■ Your assignment
Copy every line of the following data that includes the string "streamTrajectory".

■ Source data
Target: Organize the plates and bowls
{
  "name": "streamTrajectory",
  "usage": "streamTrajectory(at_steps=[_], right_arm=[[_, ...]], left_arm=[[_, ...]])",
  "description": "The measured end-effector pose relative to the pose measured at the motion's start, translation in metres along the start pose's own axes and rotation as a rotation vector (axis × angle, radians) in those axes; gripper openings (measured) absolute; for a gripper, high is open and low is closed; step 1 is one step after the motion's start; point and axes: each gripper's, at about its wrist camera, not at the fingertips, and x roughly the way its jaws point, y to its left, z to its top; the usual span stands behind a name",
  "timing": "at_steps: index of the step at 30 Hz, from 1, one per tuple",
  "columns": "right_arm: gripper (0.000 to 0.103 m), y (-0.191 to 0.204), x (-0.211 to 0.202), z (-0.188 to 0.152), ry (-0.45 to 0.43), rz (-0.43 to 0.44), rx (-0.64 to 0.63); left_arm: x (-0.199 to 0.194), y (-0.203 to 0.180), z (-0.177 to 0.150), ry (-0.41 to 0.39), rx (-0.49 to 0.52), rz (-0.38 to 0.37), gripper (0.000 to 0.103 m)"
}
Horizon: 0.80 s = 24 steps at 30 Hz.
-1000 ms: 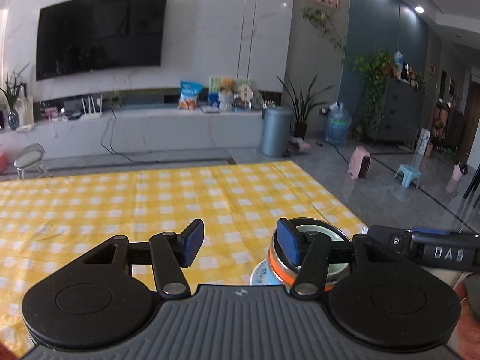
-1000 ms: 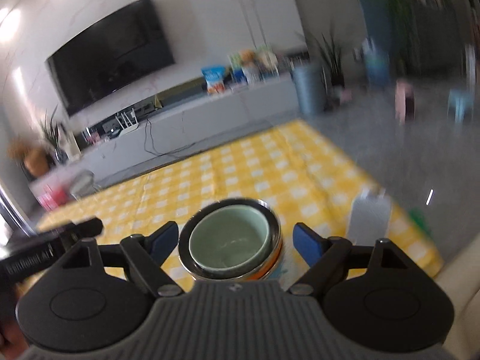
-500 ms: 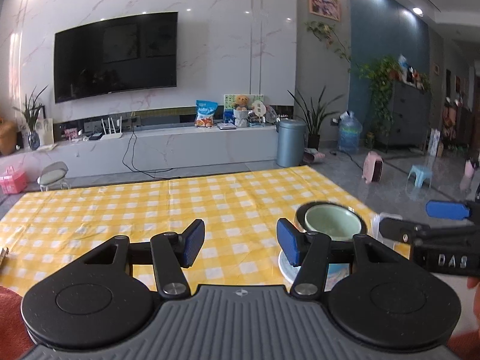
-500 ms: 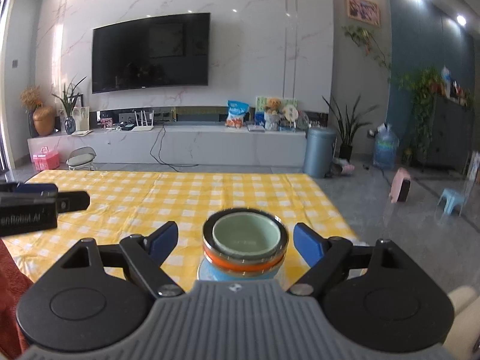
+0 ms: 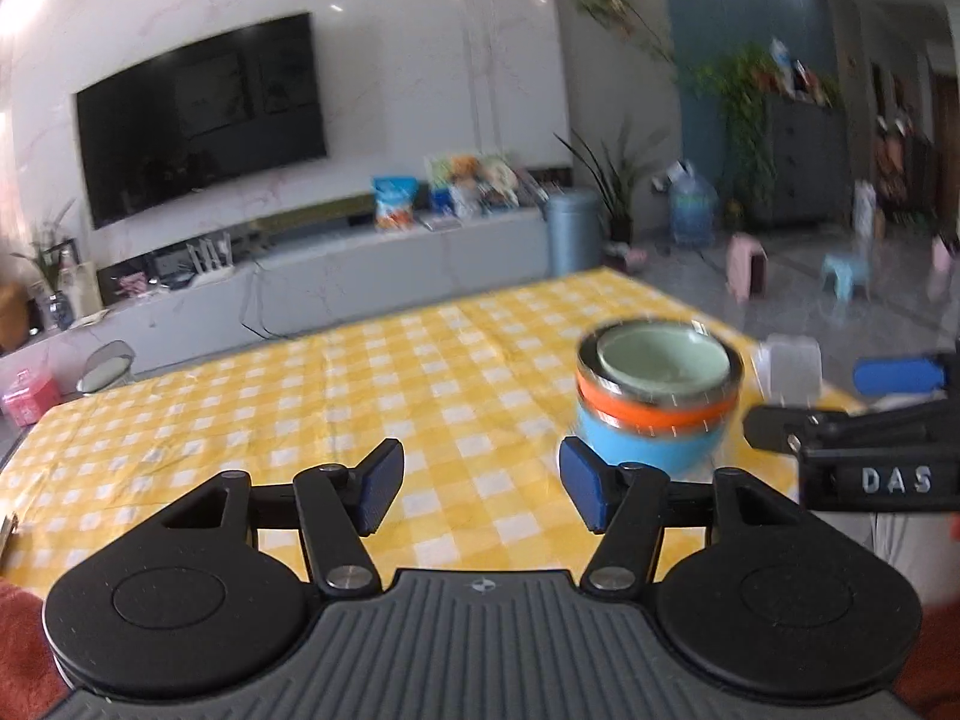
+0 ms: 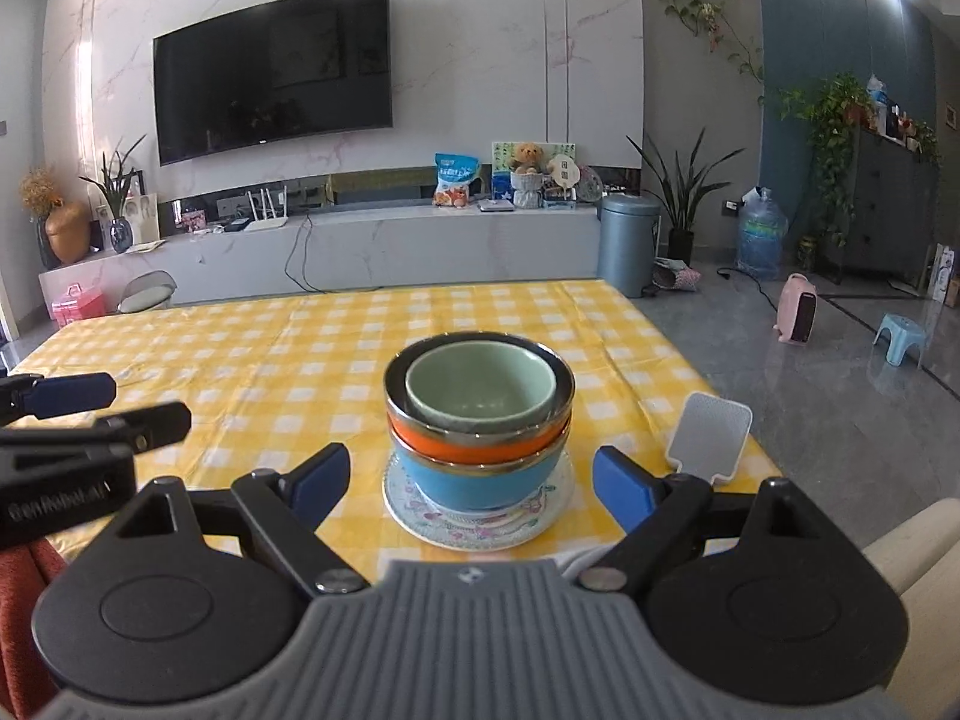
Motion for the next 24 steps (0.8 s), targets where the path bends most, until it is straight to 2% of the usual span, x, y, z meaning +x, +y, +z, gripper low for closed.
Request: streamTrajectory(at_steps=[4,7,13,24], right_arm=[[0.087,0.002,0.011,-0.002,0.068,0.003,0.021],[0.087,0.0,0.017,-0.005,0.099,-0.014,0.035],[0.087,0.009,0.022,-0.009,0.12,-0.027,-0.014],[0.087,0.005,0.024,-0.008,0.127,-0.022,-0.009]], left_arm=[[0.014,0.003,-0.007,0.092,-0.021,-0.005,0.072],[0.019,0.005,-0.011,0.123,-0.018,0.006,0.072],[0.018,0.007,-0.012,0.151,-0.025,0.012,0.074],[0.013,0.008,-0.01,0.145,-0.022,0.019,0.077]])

■ Reply
  "name": "streamTrajectory",
  "usage": "streamTrajectory(at_steps=[_], right_arm=[[_, ...]], left_arm=[[_, ...]])",
Request: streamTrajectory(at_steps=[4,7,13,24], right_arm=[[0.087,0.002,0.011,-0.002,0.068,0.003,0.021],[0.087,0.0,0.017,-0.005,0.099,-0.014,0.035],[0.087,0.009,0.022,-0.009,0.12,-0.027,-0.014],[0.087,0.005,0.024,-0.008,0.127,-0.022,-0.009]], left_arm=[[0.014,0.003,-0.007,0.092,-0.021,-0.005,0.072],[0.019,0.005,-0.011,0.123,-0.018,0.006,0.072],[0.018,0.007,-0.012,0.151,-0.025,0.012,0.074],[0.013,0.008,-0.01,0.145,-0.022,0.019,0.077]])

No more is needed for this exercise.